» **PROBLEM DETAILS**: Among the records that follow, set down only the lines from the one containing "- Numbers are" to the one containing "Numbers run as", both included, exactly.

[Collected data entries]
=== Section Start ===
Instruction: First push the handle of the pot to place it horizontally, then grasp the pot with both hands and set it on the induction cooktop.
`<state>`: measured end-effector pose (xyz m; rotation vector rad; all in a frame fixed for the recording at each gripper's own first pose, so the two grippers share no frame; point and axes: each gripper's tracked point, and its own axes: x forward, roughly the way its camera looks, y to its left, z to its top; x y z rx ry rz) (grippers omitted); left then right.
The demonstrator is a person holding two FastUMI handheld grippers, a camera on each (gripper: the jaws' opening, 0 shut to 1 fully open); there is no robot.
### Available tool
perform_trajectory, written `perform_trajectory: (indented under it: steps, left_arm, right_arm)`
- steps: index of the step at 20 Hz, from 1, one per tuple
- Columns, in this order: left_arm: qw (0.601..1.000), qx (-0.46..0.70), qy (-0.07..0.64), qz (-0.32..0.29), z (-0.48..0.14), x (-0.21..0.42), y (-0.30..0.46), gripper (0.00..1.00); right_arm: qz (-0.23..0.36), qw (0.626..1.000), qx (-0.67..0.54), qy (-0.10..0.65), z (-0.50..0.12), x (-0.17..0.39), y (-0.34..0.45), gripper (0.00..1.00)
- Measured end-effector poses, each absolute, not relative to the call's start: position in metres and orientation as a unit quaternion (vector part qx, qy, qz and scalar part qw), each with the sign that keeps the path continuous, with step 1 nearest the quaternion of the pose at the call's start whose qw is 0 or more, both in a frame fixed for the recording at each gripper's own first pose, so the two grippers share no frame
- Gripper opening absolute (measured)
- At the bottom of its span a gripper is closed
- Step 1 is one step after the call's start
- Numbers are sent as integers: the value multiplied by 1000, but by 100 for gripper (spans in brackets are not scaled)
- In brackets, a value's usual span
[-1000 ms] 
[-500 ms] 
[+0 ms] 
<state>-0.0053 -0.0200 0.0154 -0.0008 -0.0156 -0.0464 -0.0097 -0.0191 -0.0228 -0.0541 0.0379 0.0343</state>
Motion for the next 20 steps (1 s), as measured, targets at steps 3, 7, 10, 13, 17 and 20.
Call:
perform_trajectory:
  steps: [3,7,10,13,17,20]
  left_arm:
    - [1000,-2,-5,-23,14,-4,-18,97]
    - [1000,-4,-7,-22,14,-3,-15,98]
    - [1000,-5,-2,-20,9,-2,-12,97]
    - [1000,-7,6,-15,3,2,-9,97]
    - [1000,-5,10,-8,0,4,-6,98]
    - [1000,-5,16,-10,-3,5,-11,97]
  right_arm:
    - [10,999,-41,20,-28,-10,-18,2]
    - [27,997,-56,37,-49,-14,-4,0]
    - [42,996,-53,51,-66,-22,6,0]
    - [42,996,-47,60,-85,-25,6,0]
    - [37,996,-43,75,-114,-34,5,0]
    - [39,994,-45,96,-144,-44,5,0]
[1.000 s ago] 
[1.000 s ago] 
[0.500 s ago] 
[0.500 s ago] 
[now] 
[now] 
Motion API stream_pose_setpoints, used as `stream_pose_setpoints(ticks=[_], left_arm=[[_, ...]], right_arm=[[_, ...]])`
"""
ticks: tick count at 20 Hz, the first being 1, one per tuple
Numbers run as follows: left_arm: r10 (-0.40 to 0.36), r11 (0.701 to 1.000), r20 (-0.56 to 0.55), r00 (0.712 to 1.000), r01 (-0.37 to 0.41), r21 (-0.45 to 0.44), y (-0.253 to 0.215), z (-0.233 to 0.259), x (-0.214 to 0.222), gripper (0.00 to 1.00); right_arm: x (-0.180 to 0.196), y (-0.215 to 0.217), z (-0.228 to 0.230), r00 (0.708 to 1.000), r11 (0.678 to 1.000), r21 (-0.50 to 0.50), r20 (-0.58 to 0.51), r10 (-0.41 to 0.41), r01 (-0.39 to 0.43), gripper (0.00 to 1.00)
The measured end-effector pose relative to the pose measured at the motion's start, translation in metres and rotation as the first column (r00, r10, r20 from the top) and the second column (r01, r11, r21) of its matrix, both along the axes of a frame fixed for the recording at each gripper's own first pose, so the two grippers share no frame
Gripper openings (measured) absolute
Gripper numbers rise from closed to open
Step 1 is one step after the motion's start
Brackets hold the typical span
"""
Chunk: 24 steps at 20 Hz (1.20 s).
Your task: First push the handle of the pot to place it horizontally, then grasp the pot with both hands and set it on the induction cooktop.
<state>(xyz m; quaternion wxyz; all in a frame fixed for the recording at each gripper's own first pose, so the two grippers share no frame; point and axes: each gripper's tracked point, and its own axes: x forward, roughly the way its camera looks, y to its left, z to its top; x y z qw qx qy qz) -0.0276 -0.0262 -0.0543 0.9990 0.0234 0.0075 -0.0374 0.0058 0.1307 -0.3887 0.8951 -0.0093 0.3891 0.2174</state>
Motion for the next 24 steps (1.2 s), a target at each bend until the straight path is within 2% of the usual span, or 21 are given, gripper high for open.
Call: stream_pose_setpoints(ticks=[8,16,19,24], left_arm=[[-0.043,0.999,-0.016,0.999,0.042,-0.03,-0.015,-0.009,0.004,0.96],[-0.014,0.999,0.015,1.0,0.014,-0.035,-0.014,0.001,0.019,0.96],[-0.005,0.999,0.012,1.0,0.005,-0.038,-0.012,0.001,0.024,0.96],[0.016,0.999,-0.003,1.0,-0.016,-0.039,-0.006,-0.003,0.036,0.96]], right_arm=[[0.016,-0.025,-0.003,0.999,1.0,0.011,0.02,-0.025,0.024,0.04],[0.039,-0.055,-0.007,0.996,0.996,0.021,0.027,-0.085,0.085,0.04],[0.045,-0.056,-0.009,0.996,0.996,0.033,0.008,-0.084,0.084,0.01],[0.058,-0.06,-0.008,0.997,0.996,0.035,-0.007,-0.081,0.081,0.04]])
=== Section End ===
» **SOLUTION BELOW**:
- Numbers are sent as integers: the value multiplied by 1000, but by 100 for gripper (spans in brackets are not scaled)
- In brackets, a value's usual span
[-1000 ms] 
[-500 ms] 
[+0 ms] 
<state>-0.0053 -0.0200 0.0154 -0.0008 -0.0156 -0.0464 -0.0097 -0.0191 -0.0228 -0.0541 0.0379 0.0343</state>
Motion for the next 20 steps (1 s), as measured, targets at steps 3, 7, 10, 13, 17 and 20.
Call:
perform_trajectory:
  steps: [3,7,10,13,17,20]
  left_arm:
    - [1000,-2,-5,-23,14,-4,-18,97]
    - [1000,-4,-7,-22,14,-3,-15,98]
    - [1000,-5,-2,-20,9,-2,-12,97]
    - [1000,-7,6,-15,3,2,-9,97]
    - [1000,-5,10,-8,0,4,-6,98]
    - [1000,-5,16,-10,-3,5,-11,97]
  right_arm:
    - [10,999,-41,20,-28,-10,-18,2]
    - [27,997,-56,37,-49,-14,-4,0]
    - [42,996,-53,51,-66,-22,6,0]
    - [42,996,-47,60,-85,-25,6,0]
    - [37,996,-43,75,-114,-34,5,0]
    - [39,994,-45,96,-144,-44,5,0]
[1.000 s ago] 
[1.000 s ago] 
[0.500 s ago] 
[0.500 s ago] 
[now] 
[now] 
Motion API stream_pose_setpoints, used as `stream_pose_setpoints(ticks=[_], left_arm=[[_, ...]], right_arm=[[_, ...]])`
"""
ticks: tick count at 20 Hz, the first being 1, one per tuple
Numbers run as follows: left_arm: r10 (-0.40 to 0.36), r11 (0.701 to 1.000), r20 (-0.56 to 0.55), r00 (0.712 to 1.000), r01 (-0.37 to 0.41), r21 (-0.45 to 0.44), y (-0.253 to 0.215), z (-0.233 to 0.259), x (-0.214 to 0.222), gripper (0.00 to 1.00); right_arm: x (-0.180 to 0.196), y (-0.215 to 0.217), z (-0.228 to 0.230), r00 (0.708 to 1.000), r11 (0.678 to 1.000), r21 (-0.50 to 0.50), r20 (-0.58 to 0.51), r10 (-0.41 to 0.41), r01 (-0.39 to 0.43), gripper (0.00 to 1.00)

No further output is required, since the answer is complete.